1

I'm trying to do something like the first answer in this question Adding the @part which outputs a rank, somehow I'm not able to get it right.

The sql I'm using is:

select child.id, child.perCent
from likesd parent
join likesd child
   on parent.id = child.parent
where parent.type = 3
order by parent.id, child.perCent desc;

I some how cannot fit the @ parts inside the above sql, and need help there.

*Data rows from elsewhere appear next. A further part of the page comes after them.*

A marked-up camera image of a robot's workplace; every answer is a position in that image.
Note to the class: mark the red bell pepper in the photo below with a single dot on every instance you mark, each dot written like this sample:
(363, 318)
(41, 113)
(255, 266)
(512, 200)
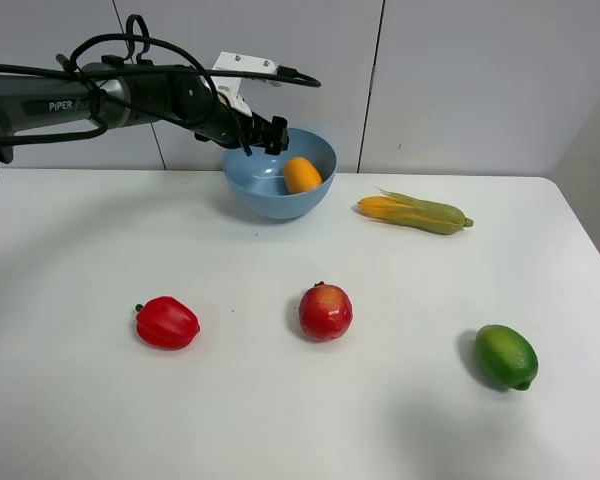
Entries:
(165, 323)

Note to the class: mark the orange mango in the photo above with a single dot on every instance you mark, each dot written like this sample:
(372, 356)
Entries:
(300, 175)

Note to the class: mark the red pomegranate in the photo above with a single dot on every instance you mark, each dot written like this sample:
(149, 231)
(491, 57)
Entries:
(325, 312)

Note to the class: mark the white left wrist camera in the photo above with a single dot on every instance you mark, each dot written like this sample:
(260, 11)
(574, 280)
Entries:
(230, 69)

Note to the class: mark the green lime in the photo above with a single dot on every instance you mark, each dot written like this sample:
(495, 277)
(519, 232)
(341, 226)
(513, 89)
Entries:
(506, 357)

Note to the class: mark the blue bowl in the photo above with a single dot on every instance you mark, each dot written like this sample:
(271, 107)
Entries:
(258, 182)

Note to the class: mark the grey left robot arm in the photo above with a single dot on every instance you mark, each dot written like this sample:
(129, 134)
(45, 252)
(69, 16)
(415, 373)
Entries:
(40, 107)

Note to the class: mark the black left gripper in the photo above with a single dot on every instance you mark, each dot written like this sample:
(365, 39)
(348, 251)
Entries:
(232, 130)

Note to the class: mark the corn cob with husk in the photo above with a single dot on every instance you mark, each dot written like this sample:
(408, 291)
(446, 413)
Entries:
(402, 210)

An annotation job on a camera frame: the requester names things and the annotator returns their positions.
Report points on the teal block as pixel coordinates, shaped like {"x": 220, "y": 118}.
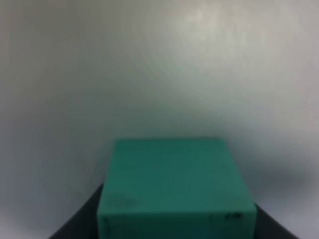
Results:
{"x": 174, "y": 188}

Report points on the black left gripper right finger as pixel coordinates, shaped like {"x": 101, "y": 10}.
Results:
{"x": 268, "y": 228}

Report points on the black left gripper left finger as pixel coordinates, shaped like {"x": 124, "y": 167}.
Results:
{"x": 83, "y": 224}

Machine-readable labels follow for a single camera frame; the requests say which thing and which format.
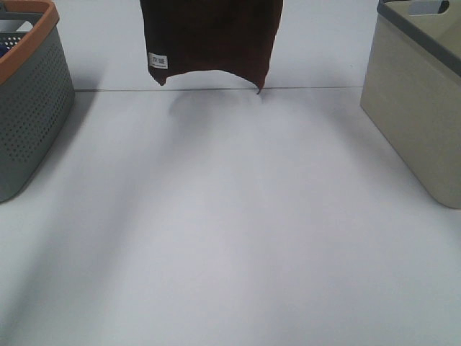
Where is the brown towel with white label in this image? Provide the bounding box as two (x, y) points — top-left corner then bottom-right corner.
(140, 0), (284, 90)

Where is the beige bin grey rim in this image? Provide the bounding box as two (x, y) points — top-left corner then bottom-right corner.
(360, 1), (460, 209)

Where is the grey perforated basket orange rim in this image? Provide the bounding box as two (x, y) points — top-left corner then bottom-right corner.
(1, 1), (75, 202)

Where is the blue item in basket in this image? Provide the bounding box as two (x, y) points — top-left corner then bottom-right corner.
(0, 44), (9, 58)

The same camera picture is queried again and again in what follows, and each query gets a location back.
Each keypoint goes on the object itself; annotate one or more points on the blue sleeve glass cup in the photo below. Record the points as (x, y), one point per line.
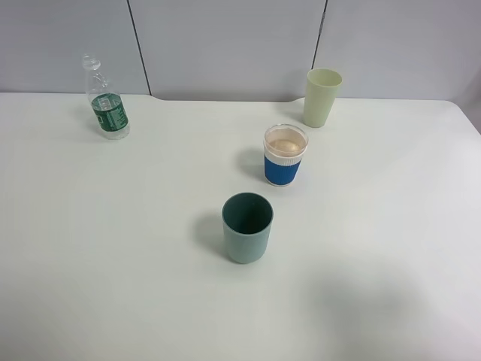
(284, 148)

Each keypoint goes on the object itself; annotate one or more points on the clear green label bottle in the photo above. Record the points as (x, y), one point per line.
(104, 100)

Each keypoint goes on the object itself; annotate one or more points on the teal plastic cup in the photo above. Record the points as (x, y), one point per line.
(246, 221)

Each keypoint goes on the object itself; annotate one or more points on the pale green tall cup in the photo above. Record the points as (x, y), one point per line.
(321, 91)

SELECT    first_name, // This sql is from the previous question
          age,
          gender,
          @curRank := @curRank + 1 AS rank
FROM      person p, (SELECT @curRank := 0) r
ORDER BY  age;

So:

select child.id, child.perCent, @curRank := @curRank + AS rank
    from likesd parent, (SELECT @curRank := 0) r
    join likesd child
       on parent.id = child.parent
    where parent.type = 3
    order by parent.id, child.perCent desc;

In the end, what I'm trying to achieve is in the Desired results. Can you see how I can do this?

Main Table

"id"    "type"  "parent"    "country"   "votes" "perCent"
"24"    "1"     "1"         "US"        "30"    "0"
"25"    "3"     "24"        "US"        "30"    "0"
"26"    "10"    "25"        "US"        "15"    "50.00"
"27"    "10"    "25"        "US"        "10"    "33.33"
"28"    "10"    "25"        "US"        "5"     "16.66"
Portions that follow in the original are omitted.